Extracted data entries

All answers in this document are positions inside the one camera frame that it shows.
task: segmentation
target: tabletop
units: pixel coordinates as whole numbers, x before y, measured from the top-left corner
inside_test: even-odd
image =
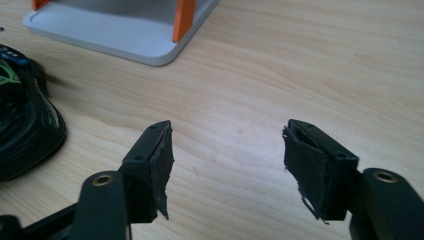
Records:
[[[0,1],[1,44],[43,65],[67,139],[0,183],[0,215],[23,226],[116,170],[148,126],[170,120],[169,221],[134,239],[350,239],[326,225],[285,170],[282,129],[310,122],[424,197],[424,1],[222,0],[172,63],[146,66],[31,34],[26,0]]]

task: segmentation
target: wood grain
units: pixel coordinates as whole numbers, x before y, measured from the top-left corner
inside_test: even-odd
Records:
[[[170,221],[134,239],[349,239],[304,207],[281,130],[311,122],[424,196],[424,2],[222,0],[180,56],[153,68],[32,35],[31,5],[0,2],[2,44],[40,62],[68,138],[48,162],[0,183],[0,214],[24,226],[77,201],[149,125],[169,119]]]

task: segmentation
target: orange plastic piece
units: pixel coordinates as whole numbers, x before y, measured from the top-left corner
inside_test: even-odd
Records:
[[[38,9],[44,7],[50,0],[32,0],[32,10],[37,11]]]
[[[173,42],[179,42],[193,24],[196,0],[178,0],[175,14]]]

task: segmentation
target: orange object
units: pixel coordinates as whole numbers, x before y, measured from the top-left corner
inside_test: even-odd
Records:
[[[32,0],[32,10],[37,11],[38,9],[44,7],[50,0]]]
[[[175,13],[173,42],[179,42],[193,24],[196,0],[178,0]]]

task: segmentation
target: orange support
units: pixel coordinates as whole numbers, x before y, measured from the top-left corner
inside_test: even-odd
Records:
[[[50,0],[32,0],[32,10],[37,11],[38,9],[44,7]]]
[[[193,24],[196,0],[178,0],[175,14],[173,42],[179,42]]]

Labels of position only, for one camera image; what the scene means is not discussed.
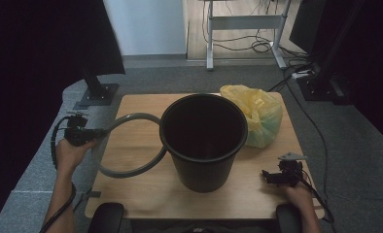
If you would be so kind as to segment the person's left hand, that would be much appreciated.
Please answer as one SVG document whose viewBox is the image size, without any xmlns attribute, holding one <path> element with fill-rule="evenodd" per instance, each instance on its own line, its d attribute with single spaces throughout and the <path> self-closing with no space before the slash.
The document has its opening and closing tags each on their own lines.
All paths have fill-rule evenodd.
<svg viewBox="0 0 383 233">
<path fill-rule="evenodd" d="M 59 174 L 73 174 L 77 166 L 83 161 L 88 150 L 96 145 L 92 140 L 82 146 L 73 146 L 67 140 L 60 140 L 56 146 L 57 172 Z"/>
</svg>

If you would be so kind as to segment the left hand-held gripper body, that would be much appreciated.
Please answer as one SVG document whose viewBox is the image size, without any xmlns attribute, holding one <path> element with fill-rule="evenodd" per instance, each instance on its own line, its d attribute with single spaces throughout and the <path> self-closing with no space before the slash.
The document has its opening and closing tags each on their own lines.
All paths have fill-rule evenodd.
<svg viewBox="0 0 383 233">
<path fill-rule="evenodd" d="M 73 146 L 79 147 L 88 142 L 86 131 L 87 119 L 81 113 L 68 117 L 64 138 Z"/>
</svg>

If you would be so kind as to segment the black plastic trash bin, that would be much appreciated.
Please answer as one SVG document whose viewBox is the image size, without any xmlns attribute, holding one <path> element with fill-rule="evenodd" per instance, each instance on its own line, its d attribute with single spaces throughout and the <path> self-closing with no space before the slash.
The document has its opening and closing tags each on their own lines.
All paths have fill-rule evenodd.
<svg viewBox="0 0 383 233">
<path fill-rule="evenodd" d="M 235 155 L 246 143 L 248 126 L 231 101 L 214 94 L 192 94 L 163 112 L 159 137 L 182 184 L 205 193 L 225 184 Z"/>
</svg>

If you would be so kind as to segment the black monitor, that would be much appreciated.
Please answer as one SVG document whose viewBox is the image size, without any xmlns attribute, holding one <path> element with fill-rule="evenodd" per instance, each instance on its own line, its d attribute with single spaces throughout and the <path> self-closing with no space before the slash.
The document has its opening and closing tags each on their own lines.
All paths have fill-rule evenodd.
<svg viewBox="0 0 383 233">
<path fill-rule="evenodd" d="M 312 53 L 327 0 L 301 0 L 289 40 L 296 46 Z"/>
</svg>

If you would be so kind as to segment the grey metal desk frame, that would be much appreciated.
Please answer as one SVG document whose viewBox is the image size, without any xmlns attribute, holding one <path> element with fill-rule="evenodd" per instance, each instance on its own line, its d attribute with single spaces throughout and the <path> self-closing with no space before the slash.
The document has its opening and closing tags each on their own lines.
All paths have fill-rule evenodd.
<svg viewBox="0 0 383 233">
<path fill-rule="evenodd" d="M 264 16 L 215 16 L 213 14 L 214 2 L 223 0 L 202 0 L 208 2 L 207 14 L 207 46 L 206 46 L 206 69 L 214 69 L 213 32 L 219 30 L 246 30 L 246 29 L 273 29 L 275 37 L 269 43 L 273 57 L 281 70 L 287 68 L 286 61 L 279 49 L 286 20 L 292 0 L 286 0 L 281 15 Z"/>
</svg>

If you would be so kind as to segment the black curtain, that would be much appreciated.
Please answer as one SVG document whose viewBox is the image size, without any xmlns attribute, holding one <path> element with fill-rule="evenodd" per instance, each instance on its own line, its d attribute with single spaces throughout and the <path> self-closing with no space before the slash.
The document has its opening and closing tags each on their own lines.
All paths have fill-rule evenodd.
<svg viewBox="0 0 383 233">
<path fill-rule="evenodd" d="M 104 0 L 0 0 L 0 103 L 123 72 Z"/>
</svg>

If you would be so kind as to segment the yellow plastic garbage bag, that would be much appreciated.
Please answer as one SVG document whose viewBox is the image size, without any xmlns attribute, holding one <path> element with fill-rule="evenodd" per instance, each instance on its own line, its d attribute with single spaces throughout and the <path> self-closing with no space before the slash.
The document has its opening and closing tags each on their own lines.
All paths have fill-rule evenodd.
<svg viewBox="0 0 383 233">
<path fill-rule="evenodd" d="M 268 92 L 245 85 L 224 85 L 222 97 L 233 102 L 247 120 L 246 145 L 255 148 L 267 147 L 280 130 L 283 107 L 279 100 Z"/>
</svg>

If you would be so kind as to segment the black equipment stand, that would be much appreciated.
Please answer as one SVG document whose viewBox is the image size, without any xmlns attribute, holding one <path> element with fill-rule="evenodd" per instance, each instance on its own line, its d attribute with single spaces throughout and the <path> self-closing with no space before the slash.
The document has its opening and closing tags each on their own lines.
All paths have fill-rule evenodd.
<svg viewBox="0 0 383 233">
<path fill-rule="evenodd" d="M 334 101 L 339 94 L 331 79 L 338 67 L 342 44 L 366 0 L 327 0 L 315 50 L 308 53 L 313 74 L 296 82 L 306 101 Z"/>
</svg>

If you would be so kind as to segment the black stand with base plate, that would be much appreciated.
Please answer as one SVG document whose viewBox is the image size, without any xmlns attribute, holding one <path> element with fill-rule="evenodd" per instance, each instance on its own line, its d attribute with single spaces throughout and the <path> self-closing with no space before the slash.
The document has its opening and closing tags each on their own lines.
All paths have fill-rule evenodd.
<svg viewBox="0 0 383 233">
<path fill-rule="evenodd" d="M 83 66 L 80 73 L 84 78 L 87 89 L 80 101 L 73 107 L 74 110 L 87 110 L 91 106 L 110 106 L 117 93 L 117 83 L 101 83 L 87 67 Z"/>
</svg>

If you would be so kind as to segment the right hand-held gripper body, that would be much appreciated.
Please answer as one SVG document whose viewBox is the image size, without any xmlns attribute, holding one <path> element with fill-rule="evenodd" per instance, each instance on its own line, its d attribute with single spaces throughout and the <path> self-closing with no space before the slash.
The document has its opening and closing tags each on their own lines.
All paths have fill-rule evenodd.
<svg viewBox="0 0 383 233">
<path fill-rule="evenodd" d="M 288 184 L 295 187 L 298 183 L 304 183 L 303 164 L 304 155 L 288 152 L 278 157 L 278 167 L 281 171 L 278 184 Z"/>
</svg>

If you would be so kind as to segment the person's right hand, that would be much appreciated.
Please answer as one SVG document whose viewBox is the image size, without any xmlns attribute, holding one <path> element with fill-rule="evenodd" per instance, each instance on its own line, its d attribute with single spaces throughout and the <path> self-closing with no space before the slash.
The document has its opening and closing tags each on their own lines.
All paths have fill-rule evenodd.
<svg viewBox="0 0 383 233">
<path fill-rule="evenodd" d="M 298 183 L 294 187 L 285 185 L 283 186 L 283 190 L 289 201 L 302 213 L 310 213 L 314 211 L 312 195 L 307 187 Z"/>
</svg>

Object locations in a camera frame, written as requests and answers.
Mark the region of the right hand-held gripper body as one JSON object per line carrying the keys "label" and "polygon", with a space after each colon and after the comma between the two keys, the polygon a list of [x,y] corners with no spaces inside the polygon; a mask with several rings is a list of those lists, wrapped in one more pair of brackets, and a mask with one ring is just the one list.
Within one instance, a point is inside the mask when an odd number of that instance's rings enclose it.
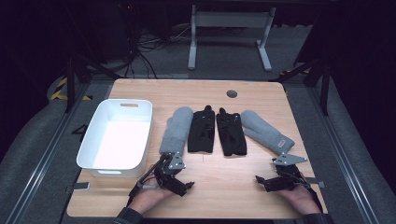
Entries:
{"label": "right hand-held gripper body", "polygon": [[275,188],[274,191],[287,189],[293,190],[298,185],[305,185],[306,181],[302,177],[297,163],[306,162],[307,158],[282,153],[276,159],[273,159],[273,164],[276,166],[276,173],[278,177],[271,180]]}

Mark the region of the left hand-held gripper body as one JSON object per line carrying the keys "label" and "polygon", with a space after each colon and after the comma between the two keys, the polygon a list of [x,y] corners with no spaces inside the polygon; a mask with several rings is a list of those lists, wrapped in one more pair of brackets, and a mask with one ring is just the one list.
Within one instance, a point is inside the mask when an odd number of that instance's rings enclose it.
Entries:
{"label": "left hand-held gripper body", "polygon": [[163,153],[156,163],[154,175],[158,185],[162,189],[168,189],[177,195],[181,189],[185,189],[185,184],[176,175],[186,168],[180,153]]}

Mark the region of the grey knit mitten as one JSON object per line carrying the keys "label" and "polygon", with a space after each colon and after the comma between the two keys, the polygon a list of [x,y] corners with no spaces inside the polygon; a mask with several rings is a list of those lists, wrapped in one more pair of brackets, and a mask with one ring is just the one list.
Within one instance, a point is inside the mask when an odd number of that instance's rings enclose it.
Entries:
{"label": "grey knit mitten", "polygon": [[276,155],[287,153],[295,145],[293,140],[252,110],[245,110],[241,114],[241,122],[245,127],[245,135],[271,149]]}
{"label": "grey knit mitten", "polygon": [[193,112],[187,106],[182,106],[174,112],[167,121],[160,153],[183,153],[190,132],[192,116]]}

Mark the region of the black glove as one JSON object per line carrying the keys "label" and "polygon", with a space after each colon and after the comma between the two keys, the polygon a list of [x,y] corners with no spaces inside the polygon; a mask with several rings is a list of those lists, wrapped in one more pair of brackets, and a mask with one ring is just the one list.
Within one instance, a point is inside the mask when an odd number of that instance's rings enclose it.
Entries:
{"label": "black glove", "polygon": [[193,113],[188,137],[190,153],[212,153],[215,138],[215,113],[210,105]]}
{"label": "black glove", "polygon": [[246,156],[248,153],[247,142],[240,115],[238,113],[227,113],[221,107],[216,119],[223,155],[226,157],[232,155]]}

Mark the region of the white plastic basket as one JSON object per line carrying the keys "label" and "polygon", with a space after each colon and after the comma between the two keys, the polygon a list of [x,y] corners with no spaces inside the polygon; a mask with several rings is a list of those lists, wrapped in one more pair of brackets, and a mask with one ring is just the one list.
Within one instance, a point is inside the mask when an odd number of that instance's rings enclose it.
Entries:
{"label": "white plastic basket", "polygon": [[97,177],[139,177],[144,173],[152,103],[106,99],[97,106],[83,137],[77,165]]}

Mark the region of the person's right hand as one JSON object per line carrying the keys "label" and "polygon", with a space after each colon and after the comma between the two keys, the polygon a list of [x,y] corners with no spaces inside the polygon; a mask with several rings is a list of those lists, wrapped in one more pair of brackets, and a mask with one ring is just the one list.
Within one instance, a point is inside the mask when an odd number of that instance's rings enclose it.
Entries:
{"label": "person's right hand", "polygon": [[293,190],[279,190],[276,194],[288,201],[303,216],[320,213],[312,195],[303,186],[295,187]]}

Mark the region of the person's left hand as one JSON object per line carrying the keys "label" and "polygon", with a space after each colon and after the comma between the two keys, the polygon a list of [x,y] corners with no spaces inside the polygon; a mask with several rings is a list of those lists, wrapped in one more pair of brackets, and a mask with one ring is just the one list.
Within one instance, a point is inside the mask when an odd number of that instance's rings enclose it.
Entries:
{"label": "person's left hand", "polygon": [[128,208],[144,215],[161,201],[170,198],[174,193],[158,186],[152,189],[141,189],[128,204]]}

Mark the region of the black metal stand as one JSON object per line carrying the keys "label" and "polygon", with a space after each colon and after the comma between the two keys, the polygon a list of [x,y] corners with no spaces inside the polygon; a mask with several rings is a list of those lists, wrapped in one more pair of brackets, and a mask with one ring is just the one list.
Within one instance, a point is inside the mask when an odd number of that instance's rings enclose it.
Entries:
{"label": "black metal stand", "polygon": [[119,75],[105,68],[101,64],[94,60],[80,54],[72,54],[67,61],[66,66],[66,84],[67,84],[67,106],[65,112],[68,113],[74,107],[77,102],[76,94],[76,81],[75,77],[78,78],[80,83],[89,84],[92,80],[92,73],[88,71],[87,66],[91,66],[98,70],[101,74],[116,80],[120,78]]}
{"label": "black metal stand", "polygon": [[283,71],[279,77],[274,79],[269,79],[269,82],[282,83],[292,77],[302,74],[305,70],[308,71],[303,83],[306,87],[314,87],[319,80],[321,80],[321,89],[319,96],[319,106],[322,113],[328,115],[328,95],[330,87],[330,66],[326,60],[315,59],[308,63],[303,63],[302,65],[290,70]]}

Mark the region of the yellow black floor tape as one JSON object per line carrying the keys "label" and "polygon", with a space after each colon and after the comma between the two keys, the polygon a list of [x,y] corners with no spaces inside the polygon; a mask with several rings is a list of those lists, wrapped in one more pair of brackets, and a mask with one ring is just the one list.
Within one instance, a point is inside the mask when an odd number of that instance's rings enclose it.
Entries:
{"label": "yellow black floor tape", "polygon": [[[67,94],[62,94],[62,90],[64,89],[64,86],[67,83],[67,77],[62,77],[60,82],[58,83],[56,89],[54,90],[54,93],[51,95],[50,99],[51,100],[67,100],[68,96]],[[82,100],[84,101],[90,101],[92,100],[93,97],[91,95],[84,95]]]}

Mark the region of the grey metal floor rail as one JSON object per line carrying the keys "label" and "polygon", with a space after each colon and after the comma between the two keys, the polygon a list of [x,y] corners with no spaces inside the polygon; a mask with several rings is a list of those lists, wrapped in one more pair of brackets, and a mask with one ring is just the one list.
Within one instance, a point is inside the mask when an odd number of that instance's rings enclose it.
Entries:
{"label": "grey metal floor rail", "polygon": [[38,164],[35,166],[35,169],[29,176],[29,180],[27,181],[22,193],[20,194],[19,199],[13,206],[10,214],[7,217],[5,224],[20,224],[22,218],[24,217],[28,206],[33,200],[46,172],[48,171],[50,164],[60,146],[60,142],[62,137],[64,136],[64,132],[66,130],[67,125],[69,124],[71,118],[74,116],[75,111],[78,108],[79,103],[82,101],[82,97],[85,95],[87,89],[89,88],[88,84],[81,84],[76,91],[69,91],[68,93],[72,95],[73,93],[76,95],[74,97],[74,102],[69,105],[65,112],[63,113],[61,120],[56,127],[56,130],[53,132],[49,144],[46,146],[45,151]]}
{"label": "grey metal floor rail", "polygon": [[314,108],[318,113],[319,119],[321,120],[327,135],[330,137],[333,154],[339,164],[354,201],[361,212],[364,223],[379,224],[377,215],[375,214],[375,211],[363,190],[362,184],[358,179],[347,154],[345,153],[344,147],[332,126],[331,120],[322,111],[317,92],[314,88],[306,88],[306,91],[310,100],[314,104]]}

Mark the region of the white desk frame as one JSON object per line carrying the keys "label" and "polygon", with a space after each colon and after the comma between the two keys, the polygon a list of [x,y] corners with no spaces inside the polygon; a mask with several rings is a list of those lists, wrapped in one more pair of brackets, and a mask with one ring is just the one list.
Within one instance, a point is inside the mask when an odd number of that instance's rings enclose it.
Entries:
{"label": "white desk frame", "polygon": [[265,71],[271,71],[266,42],[275,18],[276,8],[271,7],[267,12],[217,12],[200,11],[198,6],[191,7],[191,44],[188,60],[188,69],[194,70],[197,53],[196,30],[198,27],[225,27],[225,28],[262,28],[263,36],[256,41],[256,47],[260,54]]}

WHAT YOU SHOULD DO
Reproduce each line above that contains "target".

RESULT BELOW
target: tabletop
target: wood grain
target: orange plastic piece
target: orange object
target: orange support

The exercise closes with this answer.